As easy as that, you have an account with the store. Now, it’s time to fund it. To do this, you have two options. One is to use a credit card, but you have to fill out a billing form, in which case the store will add your credit card as a source of payment. The second option is to set up direct deposit, in which case your bank will add the funds to your account. Either way, when the store ships your order, they will send you an email confirming it. You can then log into your account and download the order, as long as you meet the criteria for the loan.
Now, you can use the credit card that you supplied when you set up the account or the bank account you’ve funded through direct deposit. Keep in mind that if you fail to make the minimum payment, the interest will accrue, and you’ll end up paying more in the long run. Moreover, if you haven’t paid back the entire amount by the end of the term, you’ll have to pay a late fee.
The Final Word
Overall, despite the cons, buy now, pay later apps are still a viable option for anyone who wants to make a purchase and doesn’t have enough cash at once. If you’re looking for an easy way to fund your account and don’t want to deal with high-interest rates, you can’t go wrong with this option.
Have you ever bought something on credit without really thinking about it? Chances are you haven’t, because it’s usually not the most convenient option. However, the advent of online shopping has made paying for your acquisitions digitally more acceptable. The convenience of using a card to make a purchase has made paying later more appealing, especially if you can’t afford to pay the entire amount at one time. Buying items now and paying later is easier than ever thanks to apps like Liven. By offering a cash-back option, along with a zero-interest-rate loan, you can build up your credit score while also staying within your budget. The key to understanding this new ecosystem is to realize that your credit score is now a crucial part of your financial health.
What Is Credit Score?
You may know your credit score, or more specifically, your FICO score, which stands for Fair Isaac Cosntein. This number, which ranges from 300-850, indicates your creditworthiness based on the information the three major credit bureaus have in store for lenders. Your credit score determines various aspects of your life including what interest rates you will qualify for and which credit cards you can use, if any.
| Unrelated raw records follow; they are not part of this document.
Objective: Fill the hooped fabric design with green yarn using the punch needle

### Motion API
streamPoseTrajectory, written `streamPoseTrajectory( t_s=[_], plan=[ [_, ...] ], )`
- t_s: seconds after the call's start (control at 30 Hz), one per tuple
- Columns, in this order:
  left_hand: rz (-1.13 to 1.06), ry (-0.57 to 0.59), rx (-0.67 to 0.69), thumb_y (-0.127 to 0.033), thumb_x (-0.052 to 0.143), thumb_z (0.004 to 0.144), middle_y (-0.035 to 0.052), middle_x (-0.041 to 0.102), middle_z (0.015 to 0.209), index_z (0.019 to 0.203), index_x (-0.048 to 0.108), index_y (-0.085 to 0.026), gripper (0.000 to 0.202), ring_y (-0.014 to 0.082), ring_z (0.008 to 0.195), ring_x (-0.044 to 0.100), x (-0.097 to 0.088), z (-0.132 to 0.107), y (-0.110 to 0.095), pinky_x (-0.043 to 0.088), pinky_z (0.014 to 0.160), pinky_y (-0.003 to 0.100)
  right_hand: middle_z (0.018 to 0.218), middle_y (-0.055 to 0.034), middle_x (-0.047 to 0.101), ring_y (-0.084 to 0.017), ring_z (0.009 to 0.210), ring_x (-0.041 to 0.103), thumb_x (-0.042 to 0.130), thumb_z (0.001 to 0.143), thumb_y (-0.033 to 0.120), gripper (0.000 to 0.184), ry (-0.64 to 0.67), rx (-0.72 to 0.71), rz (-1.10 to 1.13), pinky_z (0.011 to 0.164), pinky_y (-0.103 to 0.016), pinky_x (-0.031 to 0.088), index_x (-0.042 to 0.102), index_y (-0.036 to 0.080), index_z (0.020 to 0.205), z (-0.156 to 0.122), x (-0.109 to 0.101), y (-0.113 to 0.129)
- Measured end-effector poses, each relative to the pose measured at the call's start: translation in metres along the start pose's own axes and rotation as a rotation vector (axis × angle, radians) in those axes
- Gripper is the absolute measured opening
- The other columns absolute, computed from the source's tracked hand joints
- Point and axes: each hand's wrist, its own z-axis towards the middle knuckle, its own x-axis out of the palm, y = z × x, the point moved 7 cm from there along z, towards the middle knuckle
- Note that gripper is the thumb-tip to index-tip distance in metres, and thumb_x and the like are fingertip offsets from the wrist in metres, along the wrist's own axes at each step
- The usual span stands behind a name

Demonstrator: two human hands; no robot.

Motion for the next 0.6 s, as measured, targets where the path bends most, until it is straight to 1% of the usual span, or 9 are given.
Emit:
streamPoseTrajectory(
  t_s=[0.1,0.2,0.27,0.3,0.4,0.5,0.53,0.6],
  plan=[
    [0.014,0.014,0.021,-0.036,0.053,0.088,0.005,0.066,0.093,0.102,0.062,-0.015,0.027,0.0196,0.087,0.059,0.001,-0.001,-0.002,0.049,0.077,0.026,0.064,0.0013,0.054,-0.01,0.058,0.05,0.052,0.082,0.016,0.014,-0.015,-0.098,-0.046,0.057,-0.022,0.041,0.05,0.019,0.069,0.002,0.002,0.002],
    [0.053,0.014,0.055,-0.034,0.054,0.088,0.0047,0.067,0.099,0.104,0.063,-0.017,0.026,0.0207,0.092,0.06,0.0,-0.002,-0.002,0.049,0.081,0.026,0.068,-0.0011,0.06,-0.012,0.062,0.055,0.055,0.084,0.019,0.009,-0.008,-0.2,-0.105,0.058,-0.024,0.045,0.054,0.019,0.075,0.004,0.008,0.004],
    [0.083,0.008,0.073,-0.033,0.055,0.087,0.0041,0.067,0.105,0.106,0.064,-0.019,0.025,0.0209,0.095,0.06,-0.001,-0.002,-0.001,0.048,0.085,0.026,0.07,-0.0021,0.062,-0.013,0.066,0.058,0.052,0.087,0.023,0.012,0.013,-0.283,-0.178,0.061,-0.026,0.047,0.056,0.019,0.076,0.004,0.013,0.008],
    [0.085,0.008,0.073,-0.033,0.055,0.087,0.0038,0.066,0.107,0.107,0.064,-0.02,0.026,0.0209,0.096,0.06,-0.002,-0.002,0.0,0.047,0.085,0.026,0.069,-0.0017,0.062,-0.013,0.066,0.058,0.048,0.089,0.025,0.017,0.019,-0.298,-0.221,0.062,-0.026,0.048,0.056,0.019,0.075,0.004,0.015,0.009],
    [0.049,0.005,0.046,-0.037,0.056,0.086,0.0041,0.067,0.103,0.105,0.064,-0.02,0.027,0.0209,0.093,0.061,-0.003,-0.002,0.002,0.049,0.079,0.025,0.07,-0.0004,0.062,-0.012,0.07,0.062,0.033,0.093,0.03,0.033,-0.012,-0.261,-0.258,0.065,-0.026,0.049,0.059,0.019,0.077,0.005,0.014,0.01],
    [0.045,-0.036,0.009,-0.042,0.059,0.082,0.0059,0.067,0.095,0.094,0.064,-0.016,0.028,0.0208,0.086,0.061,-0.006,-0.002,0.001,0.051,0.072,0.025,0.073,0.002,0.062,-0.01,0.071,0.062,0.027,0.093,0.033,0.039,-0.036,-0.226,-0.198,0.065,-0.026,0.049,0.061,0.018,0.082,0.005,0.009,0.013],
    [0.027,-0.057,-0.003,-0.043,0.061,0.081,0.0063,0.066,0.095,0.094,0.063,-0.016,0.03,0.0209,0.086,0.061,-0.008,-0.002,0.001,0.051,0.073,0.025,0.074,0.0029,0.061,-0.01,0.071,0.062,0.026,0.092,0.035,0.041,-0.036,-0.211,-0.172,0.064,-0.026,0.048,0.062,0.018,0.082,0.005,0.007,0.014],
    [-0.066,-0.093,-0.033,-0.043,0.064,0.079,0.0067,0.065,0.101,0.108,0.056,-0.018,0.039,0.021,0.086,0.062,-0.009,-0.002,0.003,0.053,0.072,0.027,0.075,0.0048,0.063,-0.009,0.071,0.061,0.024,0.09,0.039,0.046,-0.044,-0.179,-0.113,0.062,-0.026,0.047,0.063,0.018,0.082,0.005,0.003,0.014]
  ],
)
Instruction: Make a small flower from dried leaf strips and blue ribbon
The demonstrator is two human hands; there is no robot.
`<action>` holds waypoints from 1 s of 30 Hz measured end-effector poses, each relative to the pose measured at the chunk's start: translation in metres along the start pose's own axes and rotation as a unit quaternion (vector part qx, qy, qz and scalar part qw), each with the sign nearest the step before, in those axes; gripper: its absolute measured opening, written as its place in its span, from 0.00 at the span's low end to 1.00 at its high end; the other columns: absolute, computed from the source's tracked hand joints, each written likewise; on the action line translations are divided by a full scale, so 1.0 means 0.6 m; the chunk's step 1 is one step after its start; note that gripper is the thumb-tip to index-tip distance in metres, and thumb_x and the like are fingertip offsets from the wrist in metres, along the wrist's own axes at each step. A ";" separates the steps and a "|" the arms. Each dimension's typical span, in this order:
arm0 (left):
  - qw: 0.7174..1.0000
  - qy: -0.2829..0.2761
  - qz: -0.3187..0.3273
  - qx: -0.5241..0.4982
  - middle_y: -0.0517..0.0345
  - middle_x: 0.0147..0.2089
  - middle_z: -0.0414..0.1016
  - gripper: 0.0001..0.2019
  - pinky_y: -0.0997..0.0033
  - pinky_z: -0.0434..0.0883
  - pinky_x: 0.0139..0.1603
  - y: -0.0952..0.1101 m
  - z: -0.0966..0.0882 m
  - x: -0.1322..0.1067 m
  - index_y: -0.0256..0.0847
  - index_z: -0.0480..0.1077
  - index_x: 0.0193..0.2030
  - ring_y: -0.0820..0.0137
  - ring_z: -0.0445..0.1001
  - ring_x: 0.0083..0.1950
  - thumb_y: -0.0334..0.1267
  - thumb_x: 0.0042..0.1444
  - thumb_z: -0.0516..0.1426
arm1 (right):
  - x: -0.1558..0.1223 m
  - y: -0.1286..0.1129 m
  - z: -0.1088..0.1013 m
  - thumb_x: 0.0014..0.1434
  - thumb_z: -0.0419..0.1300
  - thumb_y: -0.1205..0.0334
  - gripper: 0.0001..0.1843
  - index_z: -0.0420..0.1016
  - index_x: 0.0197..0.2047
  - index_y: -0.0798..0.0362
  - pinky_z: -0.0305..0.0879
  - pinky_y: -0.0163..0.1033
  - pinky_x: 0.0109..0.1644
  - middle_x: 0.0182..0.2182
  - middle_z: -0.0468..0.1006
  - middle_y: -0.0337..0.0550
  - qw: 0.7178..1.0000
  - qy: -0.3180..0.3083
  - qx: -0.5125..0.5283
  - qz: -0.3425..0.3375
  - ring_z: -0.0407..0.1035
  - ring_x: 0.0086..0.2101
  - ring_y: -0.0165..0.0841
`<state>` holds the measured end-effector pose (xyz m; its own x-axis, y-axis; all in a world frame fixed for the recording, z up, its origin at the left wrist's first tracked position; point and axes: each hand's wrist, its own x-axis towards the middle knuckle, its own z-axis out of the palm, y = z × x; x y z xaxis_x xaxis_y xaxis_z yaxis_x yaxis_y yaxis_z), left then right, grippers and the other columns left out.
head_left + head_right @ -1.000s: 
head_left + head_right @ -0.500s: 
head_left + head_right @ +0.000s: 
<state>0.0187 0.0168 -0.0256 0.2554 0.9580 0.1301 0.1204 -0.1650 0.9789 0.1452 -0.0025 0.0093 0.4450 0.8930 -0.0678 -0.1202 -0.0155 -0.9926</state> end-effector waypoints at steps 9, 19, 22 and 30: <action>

While your credit score does not change directly from one transaction to the next, it will rise or decline based on the amount of information that can be attributed to you. The better your credit score, the more options you have for better credit cards and cheaper loans. A high-quality credit score can also help establish you as a reliable and trustworthy customer, even if you’ve never borrowed money before.
Why Should You Build Credit?
Before you answer that, consider this question first: Why should you even bother building credit in the first place? After all, your FICO score is what it is, and it can’t change regardless of your actions can it?
Well, you’ve probably heard the expression, ‘it’s not what you know, but who you know,’ and building credit is all about who you know. Think about it: Would you rather borrow money from a stranger who doesn’t know you or your credit score, or would you rather borrow money from someone who knows you and your credit score? The answer is clear: The second option is preferable. Borrowing money from a stranger who doesn’t know you can be a dangerous game, especially if you don’t pay back the money you owe. If you apply for a credit card and don’t pay back the money you owe, your credit score will take a hit and you’ll have a harder time getting approved for future loans. Your FICO score is what determines your eligibility for credit, and it will never be damaged, even if you go bankrupt. Therefore, it’s always preferable to borrow money from a known entity, whether that’s a bank or a credit union.
How Long Does It Take To Build Credit?
In some situations, you can build credit immediately. However, in most cases, it takes a while to build credit. How long it takes depends on you, but generally, it takes three to seven years of on-time payments to establish a good credit rating. The earlier you start building credit, the better, because the sooner you start making on-time payments, the sooner you’ll start seeing positive results. Keep in mind that how you use your credit directly affects your credit score, so make sure you use credit responsibly.
Should You Only Use Credit Cards For Emergencies?
This question comes up a lot, and for good reason. After all, most credit cards come with an interest rate that’s either higher than or equal to the one you’ll find if you use traditional bank loans, right? Well, credit cards can be a useful tool for emergencies, especially if you pay off the entire balance each month. If you’re planning to use your credit card for any type of purchase that’s not an emergency, then it may not be the best option for you. If you carry a balance, you’ll be charged interest, and there’s no guarantee you’ll be able to pay it back. Furthermore, a large number of credit cards companies, including Chase, Discover, and American Express, have a clause in their terms that bans customers from using the card for any type of purchase unless it’s an emergency.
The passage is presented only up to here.